Il duo degli Wizards combina per 63 punti e guida i padroni di casa al successo in volata contro gli Hawks, che lasciano in panchina Dwight Howard nel quarto periodo e adesso devono compiere "un’impresa" mai riusciti alla squadra della Georgia: rimontare dopo essere andati sotto 0-2 nella serie
Servivano i campioni e il duo Wall&Beal ha risposto presente, dimostrando una volta in più il valore di un backcourt invidiato dal resto della lega. Il numero 2 dopo l’exploit in gara-1, replica mettendo a referto 32 punti, 9 assist e 5 rimbalzi; per Beal invece un numero in più sulla maglia, uno in meno nel boxscore: 31 punti, 3 assist e 4 triple. I punti però vanno pesati e quelli del numero 3 fanno schizzare l’ago della bilancia molto in alto, visto che più della metà (16) sono arrivati nel quarto periodo, con tanto di tripla della staffa a 38 secondi dal termine che ha chiuso le ostilità e regalato il 109-101 che vale un 2-0 storico per Washington. Erano 31 anni infatti che due giocatori della squadra capitolina non realizzavano almeno 30 punti a testa (un record per i due, che in una gara di playoff non avevano mai segnato così tanto). “Bradley è il nostro uomo franchigia, lo siamo entrambi – commenta Wall, lasciandosi ancora di più alle spalle polemiche e presunti dissapori -. Abbiamo bisogno di lui come realizzatore; non ci porremo mai il problema qualora prenda 30 tiri”. Per Atlanta invece il dato preoccupante è un altro: mai nella loro storia gli Hawks sono riusciti a rimontare una serie al meglio delle sette in cui sono andati sotto 0-2 (nessuna vittoria e 18 sconfitte, ovviamente i peggiori dell’intera lega); c’è sempre una prima volta, ma sembra difficile immaginare possa essere questa.

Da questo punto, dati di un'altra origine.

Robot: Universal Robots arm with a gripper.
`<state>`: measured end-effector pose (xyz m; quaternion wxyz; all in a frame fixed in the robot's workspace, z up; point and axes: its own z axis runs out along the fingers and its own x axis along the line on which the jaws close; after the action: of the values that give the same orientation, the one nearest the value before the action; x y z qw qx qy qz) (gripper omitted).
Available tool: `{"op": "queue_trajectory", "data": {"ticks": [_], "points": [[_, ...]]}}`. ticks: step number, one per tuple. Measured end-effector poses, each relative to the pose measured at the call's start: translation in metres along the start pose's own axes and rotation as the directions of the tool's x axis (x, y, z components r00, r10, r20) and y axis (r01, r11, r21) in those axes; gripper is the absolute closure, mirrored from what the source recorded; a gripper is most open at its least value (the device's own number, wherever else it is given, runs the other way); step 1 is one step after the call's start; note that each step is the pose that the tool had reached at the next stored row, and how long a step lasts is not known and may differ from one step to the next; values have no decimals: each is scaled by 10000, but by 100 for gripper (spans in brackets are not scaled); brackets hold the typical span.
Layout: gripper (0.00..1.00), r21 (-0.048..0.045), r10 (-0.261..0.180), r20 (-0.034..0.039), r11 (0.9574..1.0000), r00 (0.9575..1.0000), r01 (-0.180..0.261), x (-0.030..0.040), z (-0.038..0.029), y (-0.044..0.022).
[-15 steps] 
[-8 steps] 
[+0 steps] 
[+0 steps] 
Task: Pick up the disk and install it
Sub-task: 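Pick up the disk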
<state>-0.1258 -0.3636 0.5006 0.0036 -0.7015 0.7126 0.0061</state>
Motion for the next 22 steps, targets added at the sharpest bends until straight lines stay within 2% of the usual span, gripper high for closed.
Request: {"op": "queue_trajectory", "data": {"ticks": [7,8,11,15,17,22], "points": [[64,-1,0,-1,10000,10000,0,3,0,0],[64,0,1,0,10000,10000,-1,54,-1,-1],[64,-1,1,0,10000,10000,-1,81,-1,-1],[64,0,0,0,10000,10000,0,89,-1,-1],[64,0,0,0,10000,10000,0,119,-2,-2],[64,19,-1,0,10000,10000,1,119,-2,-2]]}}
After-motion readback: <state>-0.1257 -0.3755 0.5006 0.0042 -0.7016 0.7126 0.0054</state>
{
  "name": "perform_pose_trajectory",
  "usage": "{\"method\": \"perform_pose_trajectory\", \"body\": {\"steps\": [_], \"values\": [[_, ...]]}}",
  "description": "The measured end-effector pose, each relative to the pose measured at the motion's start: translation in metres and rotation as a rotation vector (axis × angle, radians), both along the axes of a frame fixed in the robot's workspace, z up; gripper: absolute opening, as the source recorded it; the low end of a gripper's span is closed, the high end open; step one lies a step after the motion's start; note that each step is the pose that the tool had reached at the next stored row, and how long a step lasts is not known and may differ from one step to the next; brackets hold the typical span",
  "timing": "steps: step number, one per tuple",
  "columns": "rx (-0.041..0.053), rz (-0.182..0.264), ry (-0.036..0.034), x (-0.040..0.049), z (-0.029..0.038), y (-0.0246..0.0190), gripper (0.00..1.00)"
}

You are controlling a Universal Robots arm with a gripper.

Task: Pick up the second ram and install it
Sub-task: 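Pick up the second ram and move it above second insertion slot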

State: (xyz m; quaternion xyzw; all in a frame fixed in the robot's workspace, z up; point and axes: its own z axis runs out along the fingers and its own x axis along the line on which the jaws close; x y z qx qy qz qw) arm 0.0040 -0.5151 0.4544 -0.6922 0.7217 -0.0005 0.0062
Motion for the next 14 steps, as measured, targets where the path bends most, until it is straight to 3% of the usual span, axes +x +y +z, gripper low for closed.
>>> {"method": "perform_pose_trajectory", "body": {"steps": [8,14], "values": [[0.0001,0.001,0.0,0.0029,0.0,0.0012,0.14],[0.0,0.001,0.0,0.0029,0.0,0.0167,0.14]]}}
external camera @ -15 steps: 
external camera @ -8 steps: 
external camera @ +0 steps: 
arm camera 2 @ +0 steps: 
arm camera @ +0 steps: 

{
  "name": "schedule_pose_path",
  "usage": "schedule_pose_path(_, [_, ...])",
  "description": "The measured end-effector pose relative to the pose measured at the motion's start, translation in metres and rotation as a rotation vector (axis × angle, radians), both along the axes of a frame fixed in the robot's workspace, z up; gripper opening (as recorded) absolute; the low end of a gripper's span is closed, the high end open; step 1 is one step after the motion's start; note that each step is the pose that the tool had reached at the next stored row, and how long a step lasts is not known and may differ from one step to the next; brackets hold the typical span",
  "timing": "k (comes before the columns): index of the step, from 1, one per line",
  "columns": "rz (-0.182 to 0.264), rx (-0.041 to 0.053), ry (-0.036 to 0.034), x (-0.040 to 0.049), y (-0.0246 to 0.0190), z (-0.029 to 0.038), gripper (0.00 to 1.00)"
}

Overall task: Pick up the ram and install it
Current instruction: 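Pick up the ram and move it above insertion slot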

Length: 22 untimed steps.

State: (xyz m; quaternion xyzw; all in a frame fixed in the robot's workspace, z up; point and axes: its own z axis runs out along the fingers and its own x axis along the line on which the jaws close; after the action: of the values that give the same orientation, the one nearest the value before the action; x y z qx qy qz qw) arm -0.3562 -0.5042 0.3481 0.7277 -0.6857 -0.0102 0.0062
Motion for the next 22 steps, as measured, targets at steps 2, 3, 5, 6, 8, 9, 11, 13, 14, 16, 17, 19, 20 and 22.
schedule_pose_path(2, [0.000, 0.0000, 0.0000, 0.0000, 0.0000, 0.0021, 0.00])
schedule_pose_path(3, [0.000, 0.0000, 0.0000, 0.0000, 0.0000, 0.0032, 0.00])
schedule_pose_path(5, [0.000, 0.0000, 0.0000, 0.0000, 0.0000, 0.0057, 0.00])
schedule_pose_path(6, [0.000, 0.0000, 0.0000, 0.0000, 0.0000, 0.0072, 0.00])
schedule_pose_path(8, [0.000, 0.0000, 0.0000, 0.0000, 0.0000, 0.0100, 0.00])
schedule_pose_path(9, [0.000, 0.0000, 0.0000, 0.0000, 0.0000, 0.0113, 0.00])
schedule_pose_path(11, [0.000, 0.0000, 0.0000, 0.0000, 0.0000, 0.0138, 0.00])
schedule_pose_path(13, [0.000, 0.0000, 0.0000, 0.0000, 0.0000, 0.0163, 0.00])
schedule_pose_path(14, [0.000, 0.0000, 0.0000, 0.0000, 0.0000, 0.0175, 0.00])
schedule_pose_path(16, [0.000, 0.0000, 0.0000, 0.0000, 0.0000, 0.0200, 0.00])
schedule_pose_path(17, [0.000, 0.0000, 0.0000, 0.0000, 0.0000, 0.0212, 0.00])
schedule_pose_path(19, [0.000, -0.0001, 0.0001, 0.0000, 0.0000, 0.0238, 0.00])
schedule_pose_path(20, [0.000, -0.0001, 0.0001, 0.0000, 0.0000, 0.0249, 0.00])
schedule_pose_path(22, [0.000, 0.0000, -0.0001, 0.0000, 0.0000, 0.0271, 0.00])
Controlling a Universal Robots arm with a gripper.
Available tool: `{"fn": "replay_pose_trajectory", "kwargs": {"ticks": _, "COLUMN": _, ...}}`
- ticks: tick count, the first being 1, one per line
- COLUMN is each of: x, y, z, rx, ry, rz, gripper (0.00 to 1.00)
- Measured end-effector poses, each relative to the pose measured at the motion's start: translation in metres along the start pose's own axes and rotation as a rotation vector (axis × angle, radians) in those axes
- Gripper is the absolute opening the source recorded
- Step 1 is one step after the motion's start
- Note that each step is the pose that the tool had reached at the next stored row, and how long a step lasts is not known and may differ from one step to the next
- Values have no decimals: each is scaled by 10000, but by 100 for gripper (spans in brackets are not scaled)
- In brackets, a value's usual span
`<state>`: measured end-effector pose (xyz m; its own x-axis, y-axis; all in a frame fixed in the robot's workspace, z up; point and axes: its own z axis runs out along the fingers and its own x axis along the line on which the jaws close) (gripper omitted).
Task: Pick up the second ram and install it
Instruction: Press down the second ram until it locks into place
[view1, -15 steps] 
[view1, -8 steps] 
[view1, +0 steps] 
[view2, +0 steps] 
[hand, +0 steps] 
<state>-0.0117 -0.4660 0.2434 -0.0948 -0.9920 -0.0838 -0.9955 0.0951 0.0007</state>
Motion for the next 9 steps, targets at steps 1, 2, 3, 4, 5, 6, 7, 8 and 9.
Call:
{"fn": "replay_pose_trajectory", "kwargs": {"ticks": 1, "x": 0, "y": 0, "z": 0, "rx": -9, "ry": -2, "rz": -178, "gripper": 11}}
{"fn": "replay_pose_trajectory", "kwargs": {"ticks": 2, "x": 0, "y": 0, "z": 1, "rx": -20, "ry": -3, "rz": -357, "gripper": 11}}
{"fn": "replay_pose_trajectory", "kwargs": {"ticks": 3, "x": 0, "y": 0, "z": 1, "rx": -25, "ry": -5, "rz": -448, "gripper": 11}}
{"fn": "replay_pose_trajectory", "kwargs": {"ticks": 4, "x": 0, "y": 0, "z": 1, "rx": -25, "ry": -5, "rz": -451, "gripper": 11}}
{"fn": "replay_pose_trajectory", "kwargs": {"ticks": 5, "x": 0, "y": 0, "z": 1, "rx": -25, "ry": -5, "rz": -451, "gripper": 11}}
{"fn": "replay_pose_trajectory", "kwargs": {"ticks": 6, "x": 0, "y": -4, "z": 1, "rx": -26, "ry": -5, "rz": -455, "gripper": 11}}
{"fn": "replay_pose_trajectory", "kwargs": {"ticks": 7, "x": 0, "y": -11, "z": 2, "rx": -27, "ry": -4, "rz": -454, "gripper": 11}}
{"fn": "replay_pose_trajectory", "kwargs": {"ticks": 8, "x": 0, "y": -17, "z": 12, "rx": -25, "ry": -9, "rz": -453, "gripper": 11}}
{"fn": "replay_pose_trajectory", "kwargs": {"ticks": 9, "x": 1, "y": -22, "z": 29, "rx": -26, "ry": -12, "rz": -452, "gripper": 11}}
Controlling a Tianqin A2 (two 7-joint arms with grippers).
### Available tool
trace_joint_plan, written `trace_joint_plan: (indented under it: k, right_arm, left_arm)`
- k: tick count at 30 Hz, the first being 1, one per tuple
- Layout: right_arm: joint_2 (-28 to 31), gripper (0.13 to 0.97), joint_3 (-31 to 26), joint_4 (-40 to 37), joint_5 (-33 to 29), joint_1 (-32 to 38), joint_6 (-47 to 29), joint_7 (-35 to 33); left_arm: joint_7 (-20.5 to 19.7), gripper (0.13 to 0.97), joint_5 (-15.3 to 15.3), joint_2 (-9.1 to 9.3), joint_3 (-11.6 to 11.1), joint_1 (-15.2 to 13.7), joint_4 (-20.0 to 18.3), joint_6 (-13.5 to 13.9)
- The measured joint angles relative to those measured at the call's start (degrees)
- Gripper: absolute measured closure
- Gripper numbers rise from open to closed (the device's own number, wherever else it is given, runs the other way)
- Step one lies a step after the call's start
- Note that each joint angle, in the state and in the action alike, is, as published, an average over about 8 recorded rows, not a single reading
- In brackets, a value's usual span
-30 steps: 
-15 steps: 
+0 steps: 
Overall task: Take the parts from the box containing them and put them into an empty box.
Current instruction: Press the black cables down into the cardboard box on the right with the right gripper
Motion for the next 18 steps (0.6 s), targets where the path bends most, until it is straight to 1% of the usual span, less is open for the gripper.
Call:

Quando il gioco si fa duro…
Le condizioni infatti per gli ospiti di portare a casa un successo c’erano davvero tutte, nonostante per la prima volta in stagione Schroder e compagni non avevano trovato il fondo della retina nell’arco di tutto il primo tempo (0/8). Poco importa, visto che a fine primo tempo il punteggio dice -8, ma in meno di sette minuti nella ripresa la gara è di nuovo in parità. Atlanta infatti può approfittare dell’assenza causa problemi di falli sia di Markieff Morris che di Otto Porter, costretti ad accontentarsi di sette punti in combinata. Paul Millsap lo aveva detto dopo gara-1: “noi proviamo a giocare a basket, loro sembra stiano facendo MMA”, scatenando un mare di polemiche riguardo l’atteggiamento intimidatorio tenuto dai giocatori degli Wizards. A distanza di 72 ore le cose non sono andate molto meglio: 55 falli commessi e 71 tiri liberi dopo (più o meno equamente distribuiti), a perdersi per strada è soltanto il ritmo offensivo di entrambe le squadre, costrette a continue battute d’arresto che ne hanno spezzato la continuità. Alla fine però ci ha pensato il talento dei due migliori attaccanti sul parquet, in grado da soli di vincere 24-23 il quarto periodo e portare a casa il decimo successo “di coppia” nelle undici partite di primo turno giocate assieme.
Il "caso Howard" e non solo
“Non è successo nulla. Semplicemente ho messo dentro il quintetto piccolo e abbiamo continuato a cavalcare quello fino alla fine”, prova a giustificarsi coach Budenholtzer agli occhi di Dwight Howard, panchinato dopo 20 minuti di utilizzo e lasciato a lungo seduto a guardare. Sulla resa dello schieramento è Paul Millsap a dire la sua: “Quando giochiamo lo small-ball siamo meglio di qualsiasi altra squadra nella lega”. Insomma, due indizi che tendono a fare una prova contro il centro numero 8, autore di soli 7 punti realizzati con cinque tiri. Alla sirena finale sono 27 punti per Millsap, 23 di Dennis Schroder e 19 per un Tim Hardaway Jr. entrato definitivamente in quintetto. A fine partita però, tutti gli occhi del Verizon Center sono concentrati sui padroni di casa, salutati dall’ovazione di una folla che saluta il suo playmaker al grido di “M-V-P”, consapevole del fatto che assieme ai Cavaliers, i capitolini sono di gran lunga la squadra più convincente di questa prima settimana di playoff. In fondo, basta credere in se stessi: “È qualcosa che mi dico sempre – commenta Beal -, non so cosa significhi la parola “sbagliare”. Per me “miss” vuol dire soltanto signora”.